Posted: Tue Sep 30, 2008 5:36 pm

If p is the perimeter of a right angle triangle with integral length sides, {a,b,c}, there are exactly three solutions for p = 120.

{20,48,52}, {24,45,51}, {30,40,50}

For which value of p<1000, is the number of solutions maximised?

Now as i see it, the sides of a right triangle must match the well-known pythagorean a^2+b^2=c^2

However the wording of the question throws me off when it says "with integral length sides"...I know integral is generally used in the realm of calculus, something I haven't really dabbled in since high school (i'm now out of college), but I fail to see how it relates to the problem at hand. Am I looking for perimeter values with special rules for their side lengths, or are any side lengths that match the pythagorean theorem fair game?
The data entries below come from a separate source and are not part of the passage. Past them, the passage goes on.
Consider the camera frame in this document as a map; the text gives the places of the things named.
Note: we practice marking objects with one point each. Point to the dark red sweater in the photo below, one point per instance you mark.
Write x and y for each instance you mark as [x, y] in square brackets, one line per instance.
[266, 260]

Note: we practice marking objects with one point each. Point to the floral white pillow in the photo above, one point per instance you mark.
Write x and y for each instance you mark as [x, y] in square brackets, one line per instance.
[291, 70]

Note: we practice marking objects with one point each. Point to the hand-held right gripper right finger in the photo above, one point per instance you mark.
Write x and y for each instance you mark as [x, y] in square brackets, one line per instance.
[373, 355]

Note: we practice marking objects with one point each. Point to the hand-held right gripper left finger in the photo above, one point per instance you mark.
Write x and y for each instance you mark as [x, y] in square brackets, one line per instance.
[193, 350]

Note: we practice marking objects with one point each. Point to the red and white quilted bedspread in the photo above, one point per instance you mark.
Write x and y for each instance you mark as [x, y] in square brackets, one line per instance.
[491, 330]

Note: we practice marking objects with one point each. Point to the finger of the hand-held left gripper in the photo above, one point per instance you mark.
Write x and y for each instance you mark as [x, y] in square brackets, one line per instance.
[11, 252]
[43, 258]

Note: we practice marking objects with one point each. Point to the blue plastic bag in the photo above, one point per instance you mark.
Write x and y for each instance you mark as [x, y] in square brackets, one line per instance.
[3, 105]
If I need a special rule for it, what does "integral length sides" mean?

Thanks for the help ### Re: Problem 39 - Integral Length Sides?

Posted: Tue Sep 30, 2008 5:54 pm
nZifnab wrote:what does "integral length sides" mean?
They must be integers.

### Re: Problem 39 - Integral Length Sides?
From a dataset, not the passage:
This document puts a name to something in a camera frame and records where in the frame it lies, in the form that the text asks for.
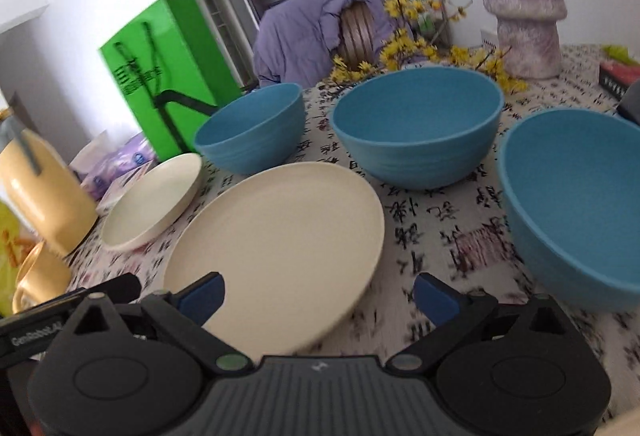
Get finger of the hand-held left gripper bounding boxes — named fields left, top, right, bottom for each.
left=62, top=273, right=142, bottom=305

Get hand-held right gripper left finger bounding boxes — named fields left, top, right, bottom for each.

Posted: Tue Sep 30, 2008 5:55 pm
funktio wrote:
nZifnab wrote:what does "integral length sides" mean?
They must be integers.
oh...dur.

Thanks :p

### Re: Problem 39 - Integral Length Sides?

Posted: Thu Nov 13, 2008 4:24 pm
To the moderators: there is an off-by-one error in the problem itself :
• The summary of this problem says p ≤ 1000
• The long description of this problem says p < 1000
Of course, the solution remains the same.

### Re: Problem 39 - Integral Length Sides?

Posted: Sun Nov 16, 2008 4:38 am
macfreek wrote:To the moderators: there is an off-by-one error in the problem itself :
• The summary of this problem says p ≤ 1000
• The long description of this problem says p < 1000
Of course, the solution remains the same.
Thanks for pointing that out. Correction made.

### Re: Problem 039

Posted: Thu Oct 22, 2009 4:13 am
removed posted solution

I have an efficient solution to this problem that was not posted by anyone (I believe) in the solutions, since the thread is locked, is there anyway I can get it added?

### Re: Problem 039

Posted: Thu Oct 22, 2009 4:20 am
Erm...you should edit that out. Solutions + open forum = baaaaaaaaad....

### Re: Problem 039

Posted: Sun Sep 18, 2011 4:05 am
I'm now stump on this problem. Are we supposed to figure out what value below or equal to 1000 has the most count? In addition, does "integral length sides only" means ones that are Pythagorean triples which obviously goes with integers only?

### Re: Problem 039

Posted: Sun Sep 18, 2011 5:35 am
JMW1994 wrote:I'm now stump on this problem. Are we supposed to figure out what value below or equal to 1000 has the most count?
Yes. The example shows a "count" of 3 for the right angle triangles with integral length sides having a perimeter of 120. The required answer is the value of that perimeter, not to exceed 1000, which would have the highest count.
In addition, does "integral length sides only" means ones that are Pythagorean triples which obviously goes with integers only?
Yes

### Re: Problem 039

Posted: Sun Aug 19, 2018 8:52 pm

The problem description says the solutions (for the example) are

{20,48,52}, {24,45,51}, {30,40,50}

But, if we allow degenerate triangles, then

{60,0, 60} and {0,60,60}

are valid (or, really, just pick one of them.)

Are degenerate triangles not valid, or is the description incorrect?

For any given perimeter it only adds two (one) possibilities, but perhaps the text of the question should be clarified to specify "non-zero integers."

### Re: Problem 039

Posted: Sun Aug 19, 2018 9:32 pm
Right angle triangle should be clear enough.
Only 1 angle of a degenerated triangle can be determined exactly: 0° between the two identical sides.
The other two angles are undetermined.

In any problem description, corner cases are named extra. (Integer 0, degenerated polygons,...)
But this does not change the solution of this problem.